È facile attribuire una valutazione alla performance in pista dei piloti, considerando tutti gli annessi e connessi pre e post gara. Ogni pilota però deve fare i conti con gli avversari e con il suo stato d’animo. Alonso, ai microfoni di Autosprint dice di essere più che sufficiente.

È quarto in classifica generale e non ambisce certo al titolo iridato, che almeno a livello matematico, sembra irraggiungibile. Di certo c’è che può migliorare il piazzamento nel top five dei piloti migliori del mondo guadagnando terreno su Hamilton e Webber.

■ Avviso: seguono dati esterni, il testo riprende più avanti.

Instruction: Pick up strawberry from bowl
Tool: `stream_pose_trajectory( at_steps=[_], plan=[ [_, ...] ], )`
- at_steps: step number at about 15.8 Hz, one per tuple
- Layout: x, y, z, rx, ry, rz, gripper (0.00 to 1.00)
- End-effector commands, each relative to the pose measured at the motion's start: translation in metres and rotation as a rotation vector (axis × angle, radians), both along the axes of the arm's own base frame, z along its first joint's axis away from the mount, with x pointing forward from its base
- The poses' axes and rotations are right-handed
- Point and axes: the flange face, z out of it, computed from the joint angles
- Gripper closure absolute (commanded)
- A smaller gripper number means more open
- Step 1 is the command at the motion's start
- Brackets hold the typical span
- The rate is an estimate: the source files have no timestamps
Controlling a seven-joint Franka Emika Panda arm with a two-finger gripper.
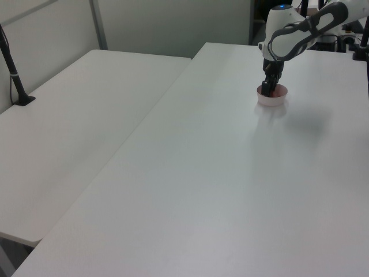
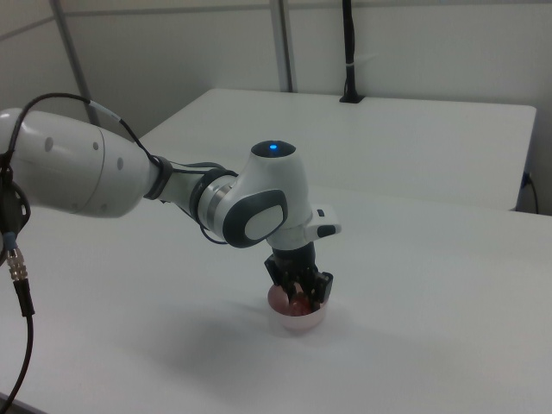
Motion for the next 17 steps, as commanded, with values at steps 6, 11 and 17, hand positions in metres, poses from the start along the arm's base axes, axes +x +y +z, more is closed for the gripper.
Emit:
stream_pose_trajectory(
  at_steps=[6, 11, 17],
  plan=[
    [-0.008, 0.001, 0.029, 0.023, 0.015, -0.016, 0.67],
    [-0.011, 0.001, 0.029, 0.031, 0.037, -0.012, 0.68],
    [-0.012, 0.002, 0.026, 0.032, 0.046, -0.021, 0.00]
  ],
)
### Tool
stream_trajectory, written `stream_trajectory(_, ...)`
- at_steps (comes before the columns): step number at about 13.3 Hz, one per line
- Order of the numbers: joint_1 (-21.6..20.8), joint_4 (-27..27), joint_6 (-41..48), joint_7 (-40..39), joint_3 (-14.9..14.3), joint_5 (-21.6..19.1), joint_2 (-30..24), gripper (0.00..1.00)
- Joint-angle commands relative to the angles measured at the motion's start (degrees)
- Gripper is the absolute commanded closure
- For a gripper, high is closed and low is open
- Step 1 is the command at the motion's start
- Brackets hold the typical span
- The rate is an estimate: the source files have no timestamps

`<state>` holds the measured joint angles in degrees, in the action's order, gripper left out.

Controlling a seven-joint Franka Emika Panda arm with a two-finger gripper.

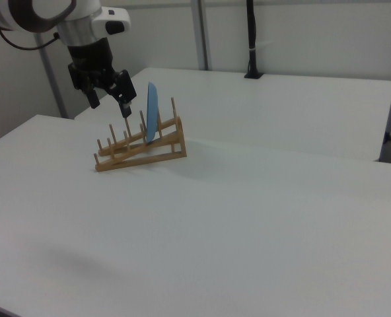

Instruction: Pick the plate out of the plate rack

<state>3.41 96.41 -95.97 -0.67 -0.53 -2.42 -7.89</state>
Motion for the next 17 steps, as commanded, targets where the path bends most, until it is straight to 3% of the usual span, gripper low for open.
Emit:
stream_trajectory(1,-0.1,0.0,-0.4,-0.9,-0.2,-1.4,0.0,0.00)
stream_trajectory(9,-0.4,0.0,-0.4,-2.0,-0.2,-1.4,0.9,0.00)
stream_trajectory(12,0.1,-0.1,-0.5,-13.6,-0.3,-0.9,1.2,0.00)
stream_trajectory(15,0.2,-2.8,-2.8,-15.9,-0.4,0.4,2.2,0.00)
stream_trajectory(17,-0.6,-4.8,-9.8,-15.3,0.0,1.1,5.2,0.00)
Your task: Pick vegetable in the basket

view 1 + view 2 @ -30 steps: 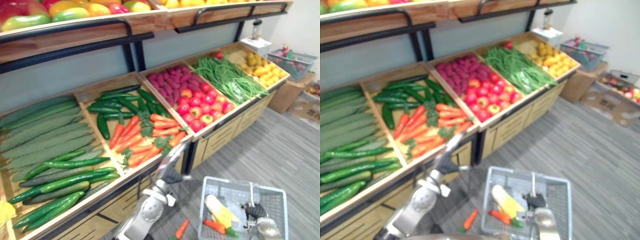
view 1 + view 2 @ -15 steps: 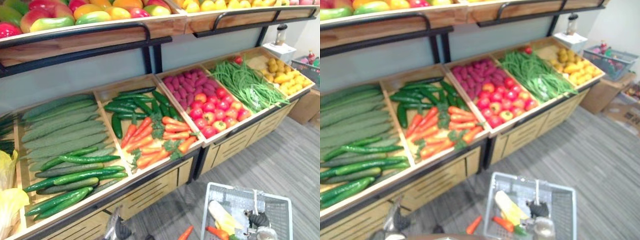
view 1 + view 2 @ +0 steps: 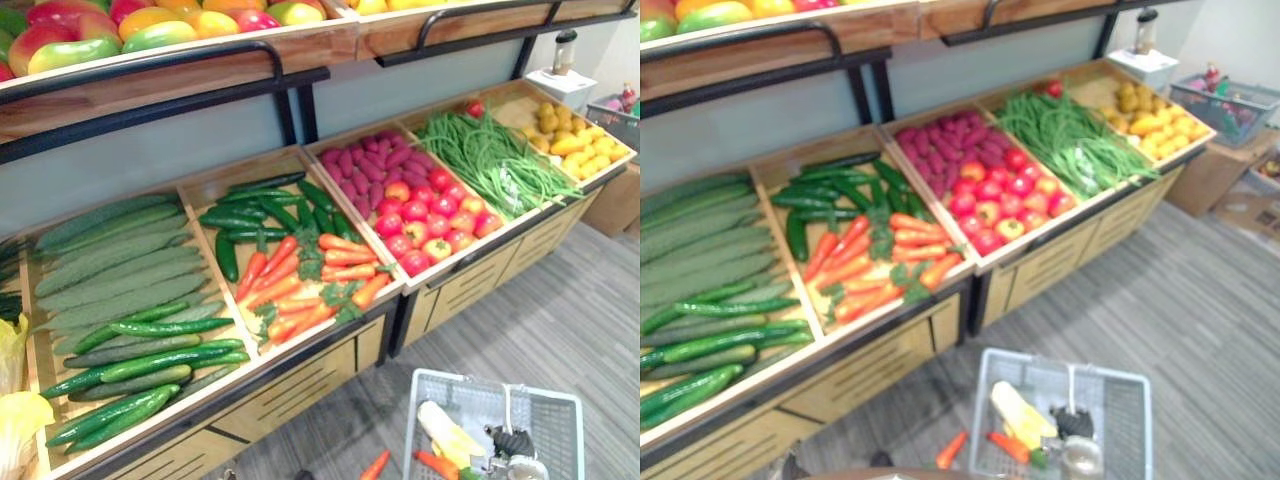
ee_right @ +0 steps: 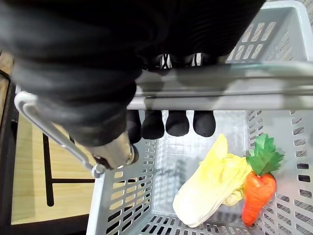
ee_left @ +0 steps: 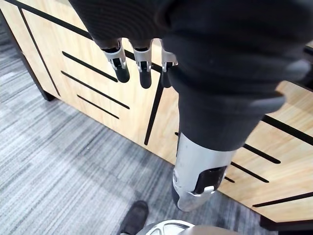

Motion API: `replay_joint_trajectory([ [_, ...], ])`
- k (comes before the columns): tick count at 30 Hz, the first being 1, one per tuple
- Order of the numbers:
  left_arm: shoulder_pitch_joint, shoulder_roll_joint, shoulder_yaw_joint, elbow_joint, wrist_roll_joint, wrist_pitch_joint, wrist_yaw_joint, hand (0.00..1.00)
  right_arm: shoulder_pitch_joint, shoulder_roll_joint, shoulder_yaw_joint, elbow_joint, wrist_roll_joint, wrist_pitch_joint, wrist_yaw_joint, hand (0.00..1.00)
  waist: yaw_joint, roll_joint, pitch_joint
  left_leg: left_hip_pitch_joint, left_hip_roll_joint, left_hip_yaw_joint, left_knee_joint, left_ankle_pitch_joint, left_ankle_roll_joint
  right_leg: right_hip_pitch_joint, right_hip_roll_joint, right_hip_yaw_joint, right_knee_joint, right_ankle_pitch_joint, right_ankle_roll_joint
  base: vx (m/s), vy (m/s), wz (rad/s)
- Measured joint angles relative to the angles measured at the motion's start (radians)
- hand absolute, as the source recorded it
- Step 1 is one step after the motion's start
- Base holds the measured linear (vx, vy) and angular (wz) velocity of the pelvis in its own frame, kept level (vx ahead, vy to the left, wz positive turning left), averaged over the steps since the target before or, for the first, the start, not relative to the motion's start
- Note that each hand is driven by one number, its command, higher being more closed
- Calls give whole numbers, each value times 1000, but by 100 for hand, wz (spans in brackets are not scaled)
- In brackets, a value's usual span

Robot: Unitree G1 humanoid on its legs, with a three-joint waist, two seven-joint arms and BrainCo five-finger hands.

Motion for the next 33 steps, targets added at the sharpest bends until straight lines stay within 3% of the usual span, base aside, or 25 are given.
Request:
replay_joint_trajectory([
  [4, -22, 3, -10, -2, 3, 26, 2, 0, 20, 15, -46, -70, 10, -1, -39, 100, -5, 0, 26, 4, -14, 42, -2, -11, 16, -104, -44, 64, 166, -4, -15, -7, 71, -25],
  [6, -39, 8, -27, -8, 45, 29, -20, 0, 39, 39, -42, -139, 9, -1, -41, 100, -6, 13, 47, -8, 17, 97, 0, -23, 20, -158, -19, 53, 169, 105, -24, -59, 70, -65],
  [8, -41, 7, -27, -27, 76, 29, -41, 0, 42, 52, -25, -172, 5, -2, -42, 100, -7, 18, 49, -19, 41, 147, 1, -30, 29, -197, 1, -30, 153, 185, -58, -73, 44, -97],
  [9, -34, 3, -22, -43, 85, 27, -56, 0, 38, 60, 0, -185, 3, -2, -43, 100, 1, 23, 45, -21, 82, 218, 0, -39, 52, -199, 29, -101, 100, 245, -75, -124, 25, -153],
  [10, -32, 11, 2, -47, 86, 28, -72, 0, 19, 64, 31, -191, 3, -1, -40, 100, 3, 7, 68, 5, 86, 295, 0, -49, 67, -233, -15, -192, 299, 154, -100, -107, 18, -162],
  [12, -33, 22, 30, -58, 84, 44, -97, 0, -5, 63, 53, -188, 0, 0, -36, 100, 0, -33, 68, 51, 85, 393, 1, -61, 72, -229, -69, -275, 585, 98, -105, -63, -6, -154],
  [15, -51, 21, 66, -60, 81, 58, -129, 0, -37, 60, 57, -163, -4, 2, -32, 100, -1, -59, 58, 69, 93, 513, 30, -72, 71, -156, -91, -301, 605, 129, -74, -76, -62, -126],
  [16, -58, 21, 83, -59, 81, 64, -138, 0, -45, 59, 63, -152, -4, 5, -31, 100, 2, -69, 60, 66, 109, 540, 78, -93, 69, -135, -102, -305, 577, 131, -73, -91, -161, -133],
  [17, -68, 15, 107, -52, 79, 71, -156, 0, -64, 57, 66, -138, -4, 18, -21, 100, 11, -77, 61, 67, 158, 596, 188, -133, 72, -120, -88, -325, 529, 115, -78, -41, -238, -117],
  [18, -71, 7, 121, -49, 80, 70, -159, 0, -68, 51, 69, -138, -5, 30, -13, 100, 19, -59, 62, 59, 200, 637, 275, -160, 82, -105, -71, -336, 494, 115, -79, -20, -292, -117],
  [19, -82, -5, 127, -36, 80, 69, -168, 0, -60, 31, 75, -133, -8, 40, -11, 100, 17, -50, 60, 40, 196, 654, 292, -185, 62, -96, -59, -331, 440, 103, -89, -16, -207, -68],
  [21, -100, -50, 118, -17, 81, 66, -178, 0, -67, -29, 85, -96, -11, 49, -9, 100, 22, 1, 43, 44, 157, 709, 195, -142, 80, -101, -42, -329, 378, 71, -56, -77, -99, -69],
  [24, -110, -44, 148, 11, 72, 69, -176, 0, -92, -21, 151, -75, -11, 63, 2, 100, 27, 1, 35, 44, 183, 818, 261, -156, 87, -97, -4, -328, 237, 43, -29, 30, -169, -99],
  [26, -118, -41, 160, 20, 73, 70, -176, 0, -87, -7, 185, -75, -11, 63, 8, 100, 24, -6, 36, 73, 259, 881, 384, -194, 101, -65, 44, -320, 138, 43, -30, 93, -246, -93],
  [28, -117, -39, 152, 31, 73, 70, -177, 0, -66, -11, 190, -75, -12, 64, 8, 100, 22, 1, 33, 99, 305, 896, 445, -208, 121, -46, 63, -310, 144, 43, -30, 83, -248, -45],
  [29, -129, -42, 126, 45, 73, 71, -179, 0, -28, -33, 190, -89, -11, 61, 5, 100, 11, 36, 40, 157, 364, 901, 478, -210, 128, -87, 50, -303, 302, -7, -58, -24, -300, -44],
  [30, -141, -33, 129, 65, 73, 73, -180, 0, -19, -29, 197, -105, -12, 48, 7, 100, -7, 38, 35, 164, 451, 893, 554, -213, 123, -90, 132, -285, 95, -18, -45, -130, -259, -45],
  [31, -139, -20, 130, 75, 73, 75, -180, 0, -4, -19, 209, -131, -12, 42, 7, 100, -2, 23, 34, 167, 480, 895, 615, -214, 121, -70, 173, -278, -89, 60, -67, -202, -325, -29],
  [32, -161, 4, 154, 82, 76, 73, -186, 0, 15, -10, 223, -182, -13, 24, 7, 100, -8, 14, 55, 172, 570, 882, 750, -243, 74, -44, 208, -286, -181, 207, -114, -134, -255, -16],
  [33, -177, -7, 147, 96, 75, 69, -196, 0, 13, -22, 207, -186, -12, 23, 3, 100, -14, 35, 56, 149, 585, 830, 764, -247, -2, -44, 217, -260, -160, 197, -133, -58, -173, -18],
])
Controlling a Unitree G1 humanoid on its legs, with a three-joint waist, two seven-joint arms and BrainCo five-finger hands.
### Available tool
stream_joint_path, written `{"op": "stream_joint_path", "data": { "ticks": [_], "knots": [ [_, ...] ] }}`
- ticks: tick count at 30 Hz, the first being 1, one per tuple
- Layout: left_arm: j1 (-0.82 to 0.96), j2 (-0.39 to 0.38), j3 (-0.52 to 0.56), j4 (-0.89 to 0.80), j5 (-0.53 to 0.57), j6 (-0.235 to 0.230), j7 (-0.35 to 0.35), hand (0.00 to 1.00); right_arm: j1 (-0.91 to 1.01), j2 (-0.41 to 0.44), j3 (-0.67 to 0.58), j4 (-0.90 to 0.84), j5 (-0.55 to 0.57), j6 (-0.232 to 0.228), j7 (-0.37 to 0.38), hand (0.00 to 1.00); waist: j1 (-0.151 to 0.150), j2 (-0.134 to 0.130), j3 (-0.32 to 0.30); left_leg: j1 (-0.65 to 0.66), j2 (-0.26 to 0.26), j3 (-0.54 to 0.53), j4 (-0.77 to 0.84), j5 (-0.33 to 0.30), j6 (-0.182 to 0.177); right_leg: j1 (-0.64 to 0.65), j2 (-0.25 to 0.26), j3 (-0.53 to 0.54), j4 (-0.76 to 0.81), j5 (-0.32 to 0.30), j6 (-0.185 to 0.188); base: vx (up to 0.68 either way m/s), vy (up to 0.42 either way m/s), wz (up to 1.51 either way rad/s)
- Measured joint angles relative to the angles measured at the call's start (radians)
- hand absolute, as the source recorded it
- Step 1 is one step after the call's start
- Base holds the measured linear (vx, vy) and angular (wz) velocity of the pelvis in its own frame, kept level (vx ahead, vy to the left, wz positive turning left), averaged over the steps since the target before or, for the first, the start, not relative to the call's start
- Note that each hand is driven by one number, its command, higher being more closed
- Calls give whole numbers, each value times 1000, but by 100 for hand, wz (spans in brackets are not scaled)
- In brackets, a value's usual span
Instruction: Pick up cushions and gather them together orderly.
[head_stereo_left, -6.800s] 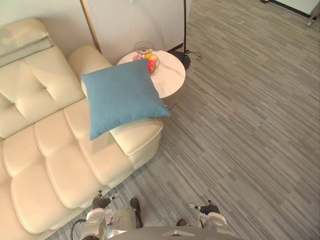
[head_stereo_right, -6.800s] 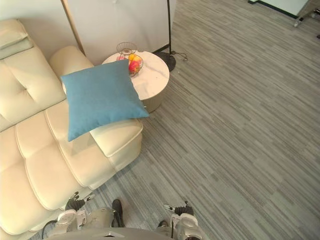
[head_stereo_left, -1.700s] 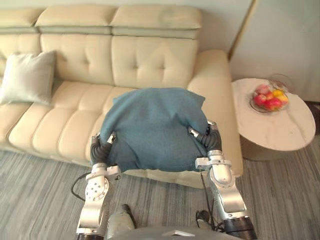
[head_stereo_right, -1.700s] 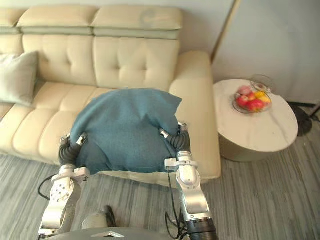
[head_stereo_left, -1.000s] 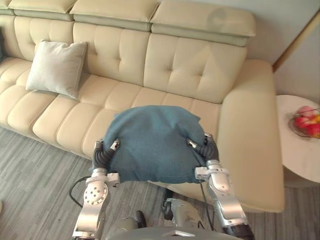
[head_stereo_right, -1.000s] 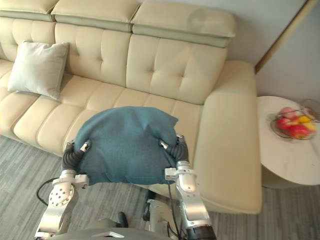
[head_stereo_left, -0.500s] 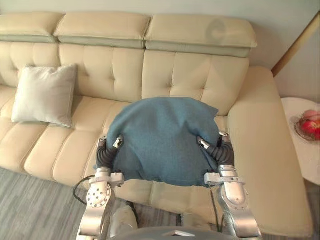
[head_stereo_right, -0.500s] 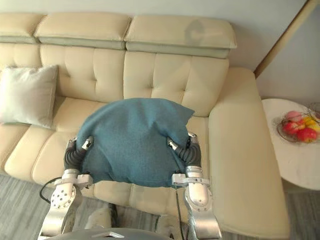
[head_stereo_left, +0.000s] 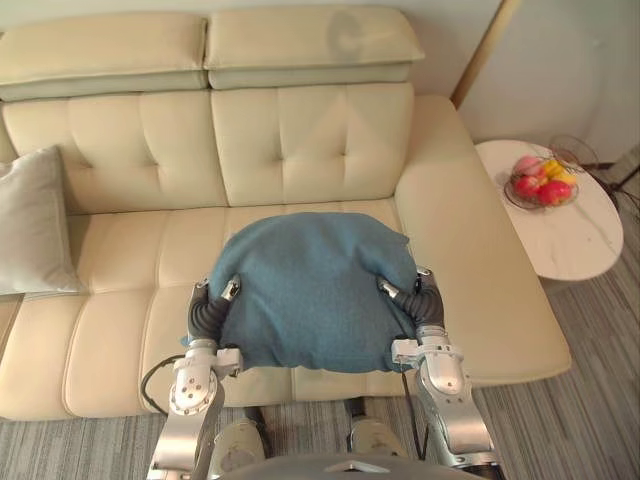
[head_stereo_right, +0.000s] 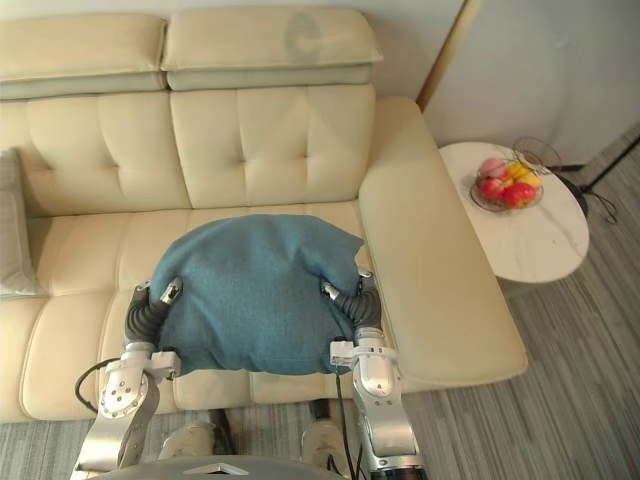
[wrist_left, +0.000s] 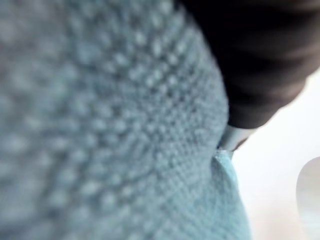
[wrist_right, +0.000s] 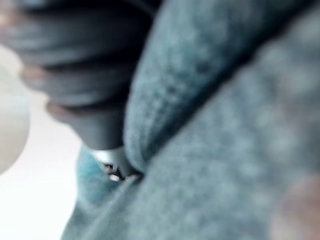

Intanto, valutando le sue ultime perfomance, dalla vittoria di Silverstone all’ultimo giro di boa prima della pausa estiva, il ferrarista afferma di meritare un bel sette. Non solo supera la sufficienza ma esprime anche una discreta soddisfazione. A sostenerlo nelle competizioni anche il team tecnico che ha fatto guadagnare stabilità e velocità alla monoposto del Cavallino.

Quel che fa meritare, anche da parte nostra, un bel sette pieno ad Alonso è la sua grinta. Probabilmente è consapevole del fatto che il gap dalla Red Bull è molto ampio ma mantiene il suo obiettivo di racimolare più vittorie possibile, di dare battaglia fino all’ultimo giro dell’ultima gara.

La speranza, poi, un po’ poco sportiva ma giustificata, è che la Red Bull incontri qualche problemino, qualche difficoltà sul percorso fino al titolo iridato in grado di rendere la competizione mondiale più divertente ed equilibrata.